John S. Wilson III

John S. Wilson III, better known as Jay, is studying philosophy at Princeton University, where he was recognized for outstanding work by a junior, by The Peter B. Lewis Summer Fund. Wilson grew up in Washington, D.C., after his family moved from Cambridge, MA., when he was six years old. The dislocation inspired him to write. Years later, after a teacher recommended he read One Hundred Years of Solitude, he fell in love with fiction for its focus on the real, the magical and the absurd. His winning story is titled “4, 6, 8.”

Q&A

What was it about One Hundred Years of Solitude that made you say: I want to be a writer?

The moment I finished One Hundred Years of Solitude, precisely as Gabriel García Márquez condemned the Buendía’s entire race, I became a zealot. Finishing One Hundred Years of Solitude induced in me an awed-determination, and so I began the work of deciphering Márquez’s trick. After repeated and close reading, I discovered inside and underneath the diction, the detail, and the rhythm of the prose, the temporal, philosophical, political and historical brilliance – the incisive and thorough truth – of the novel. Besides this, I discovered an emotional depth I did not know was there in the novel and in me.

Describe how that particular book inspired you.

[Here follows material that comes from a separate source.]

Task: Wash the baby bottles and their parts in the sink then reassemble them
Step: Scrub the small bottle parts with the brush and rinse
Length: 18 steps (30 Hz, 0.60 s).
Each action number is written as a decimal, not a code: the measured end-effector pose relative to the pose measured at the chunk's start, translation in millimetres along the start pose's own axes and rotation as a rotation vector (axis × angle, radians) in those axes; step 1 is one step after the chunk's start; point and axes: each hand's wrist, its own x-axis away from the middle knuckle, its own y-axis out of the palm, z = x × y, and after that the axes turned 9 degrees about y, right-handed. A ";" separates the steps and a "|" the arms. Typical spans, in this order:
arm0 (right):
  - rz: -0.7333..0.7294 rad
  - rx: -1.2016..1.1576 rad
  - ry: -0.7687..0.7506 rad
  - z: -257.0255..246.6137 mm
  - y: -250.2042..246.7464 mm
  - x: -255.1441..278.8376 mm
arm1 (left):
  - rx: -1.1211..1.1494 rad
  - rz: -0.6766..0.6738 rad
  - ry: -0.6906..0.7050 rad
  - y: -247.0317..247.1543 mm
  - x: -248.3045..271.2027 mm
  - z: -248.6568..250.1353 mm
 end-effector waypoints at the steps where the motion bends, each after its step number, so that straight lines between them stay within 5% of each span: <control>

Márquez’s magic never diminishes. With each reading, although the tricks of the text become less coded, the light on the page never fades. This biblically-sized tragedy – of colonialism and religion, prejudice and subjugation, and tyranny and genocide – spoke also about (as it seems to me) my history and my race. Even though while I read the novel I raced away from my own condemnation, these ironies remained: 1) besides whatever alchemy José Arcadio Buendía never accomplished, Márquez turned disgrace into art and made beauty out of many millions gone and 2) although Aureliano’s solipsism would eviscerate his legacy, my solipsism would be crushed by Márquez’s massive and unwieldy imagination. It was these re-readings, this deciphering, that to me made the project of fiction not only graspable but also realizable, writable.

What hopes do you have for your own writing and how it affects people?

I would like to create in my fiction something akin to what I perceive in One Hundred Years of Solitude. Though I do not have the talent or the time yet to unroll so many generations, so slowly, so personally, so powerfully and with so much magic, I hope the deep, dark, confused wandering of “4, 6, 8” encloses some of the same ironies, has something of the same trick. I hope as One Hundred Years of Solitude helps me face the already-annihilated past, my fiction helps others to do the same. Most of all I hope I accomplish these ironies, this magic, before nature reclaims me.

Interview conducted by Priscilla Lalisse-Jespersen, October 2016

“4, 6, 8”

John Silvanus Wilson III

– an excerpt

Four

In those years they lived in a house that looked across the river and the trees to the mountains and the house was there simply like the river and the trees. In the crowns of the trees there were nests for the squirrels hard with winter and brown with nuts. Gangs of them ran by the house and down the red trail, bruising the ground and tearing the leaves which fell early that year. They took to the trunks of the trees and up the trunks of the trees to their roosts in the crowns. Then the gangs tore down the trail and the leaves continued to fall. The house looked onto them as they moved on and afterward the trail lay bare and red except the leaves.

In his room, Bear lay straight palms stuck to his thighs. His nightlight blinked so so did his room. His floor, his dresser, his desk and his bookcase burped into and out of sight, leaving behind burnt reflections. Every time his nightlight blinked his feet shook and sweat beaded between his toes. His naked stomach complained against the elastic of his underwear. It was dark and behind the branches the moon glowed against Bear’s back. Bear’s heart gasped against his sternum. He took his arms from his ribs and put his face in them. His father said he would fix the light and how come he couldn’t remember? One squirrel found another and they skittered up the tree. Bear put his nails to the crown of his skull and he pressed. He was four.

The light from the nightlight diminished. The dark areas plowed softly into the light ones nearer and nearer to Bear. Bear thought if there was more time for the dark then there was more time for Them. He grabbed the headboard since he couldn’t any longer see the floor, but the dark was greedy and drank his sheets. It filled around him and put him nowhere. Breezes carried cold jokes through the leaves and the noise felt so near that he bristled. He found himself outside of himself and his own joy. The darkness around Bear began to slur into white and more white and then Bear found himself looking down onto his roof from (where he must have been) above it, the tiles dropping away from him gorgeously. He panicked. He was trying to throw himself back down but he was failing. Finally, losing his will, Bear looked down unflinchingly. He took his hands and he put them in his hair like he was lying down on the sky. He noted the roof’s beauty. Patches of grey grass stood to their tips and Bear thought the world was bristling. On this whole green earth he had never seen anything like it. He had come upon it naked and did not know to be quiet.

“Wowww!”

The scene wrapped itself back up. Bear frightened and felt heavy, falling and falling fast and colliding back with a back-breaking sound.